Archive for the ‘SIV’ Tag

Swine influenza Signs and symptoms

In swine

In pigs influenza infection produces fever, lethargy, sneezing, coughing, difficulty breathing and decreased appetite. In some cases the infection can cause abortion. Although mortality is usually low (around 1-4%),the virus can produce weight loss and poor growth, causing economic loss to farmers. Infected pigs can lose up to 12 pounds of body weight over a 3 to 4 week period.

In humans

Direct transmission of a swine flu virus from pigs to humans is occasionally possible (this is called zoonotic swine flu). In all, 50 cases are known to have occurred since the first report in the medical literature in 1958, which have resulted in a total of six deaths. Of these six people, one was pregnant, one had leukemia, one had Hodgkin disease and two were known to be previously healthy. Despite these apparently low numbers of infections, the true rate of infection may be higher, since most cases only cause a very mild disease, and will probably never be reported or diagnosed.

According to the Centers for Disease Control and Prevention (CDC), in humans the symptoms of the 2009 “swine flu” H1N1 virus are similar to those of influenza and of influenza-like illness in general. Symptoms include fever, cough, sore throat, body aches, headache, chills and fatigue. The 2009 outbreak has shown an increased percentage of patients reporting diarrhea and vomiting. The 2009 H1N1 virus is not zoonotic swine flu, as it is not transmitted from pigs to humans, but from person to person.

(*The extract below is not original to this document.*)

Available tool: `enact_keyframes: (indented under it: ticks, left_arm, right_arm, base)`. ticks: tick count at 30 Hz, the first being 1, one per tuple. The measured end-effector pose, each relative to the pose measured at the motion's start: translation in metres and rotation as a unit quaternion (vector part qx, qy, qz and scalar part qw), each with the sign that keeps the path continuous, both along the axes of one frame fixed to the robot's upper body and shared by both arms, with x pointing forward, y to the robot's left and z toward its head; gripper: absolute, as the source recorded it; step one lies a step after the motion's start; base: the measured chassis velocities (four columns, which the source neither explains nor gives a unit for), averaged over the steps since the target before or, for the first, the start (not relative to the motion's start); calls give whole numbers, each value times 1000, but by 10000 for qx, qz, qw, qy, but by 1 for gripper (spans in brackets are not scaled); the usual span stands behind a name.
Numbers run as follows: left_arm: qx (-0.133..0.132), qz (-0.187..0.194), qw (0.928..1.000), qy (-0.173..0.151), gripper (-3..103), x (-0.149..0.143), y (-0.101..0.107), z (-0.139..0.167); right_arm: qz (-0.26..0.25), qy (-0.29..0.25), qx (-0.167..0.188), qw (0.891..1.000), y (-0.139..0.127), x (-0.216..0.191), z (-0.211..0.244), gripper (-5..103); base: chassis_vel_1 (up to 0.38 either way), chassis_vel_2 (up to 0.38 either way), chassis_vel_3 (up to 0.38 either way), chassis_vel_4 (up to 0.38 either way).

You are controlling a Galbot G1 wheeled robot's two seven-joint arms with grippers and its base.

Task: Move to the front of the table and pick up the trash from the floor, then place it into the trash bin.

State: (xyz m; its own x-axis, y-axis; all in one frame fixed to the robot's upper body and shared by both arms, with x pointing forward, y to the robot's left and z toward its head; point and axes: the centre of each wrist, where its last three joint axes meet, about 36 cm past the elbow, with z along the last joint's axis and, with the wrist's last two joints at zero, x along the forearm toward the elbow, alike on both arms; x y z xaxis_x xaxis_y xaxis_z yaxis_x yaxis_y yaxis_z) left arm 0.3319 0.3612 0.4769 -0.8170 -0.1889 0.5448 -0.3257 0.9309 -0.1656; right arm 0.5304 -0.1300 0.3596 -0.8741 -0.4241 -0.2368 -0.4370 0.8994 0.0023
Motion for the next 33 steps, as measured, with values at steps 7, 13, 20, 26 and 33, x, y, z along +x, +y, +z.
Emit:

Because these symptoms are not specific to swine flu, a differential diagnosis of probable swine flu requires not only symptoms but also a high likelihood of swine flu due to the person’s recent history. For example, during the 2009 swine flu outbreak in the United States, CDC advised physicians to “consider swine influenza infection in the differential diagnosis of patients with acute febrile respiratory illness who have either been in contact with persons with confirmed swine flu, or who were in one of the five U.S. states that have reported swine flu cases or in Mexico during the 7 days preceding their illness onset.” A diagnosis of confirmed swine flu requires laboratory testing of a respiratory sample (a simple nose and throat swab).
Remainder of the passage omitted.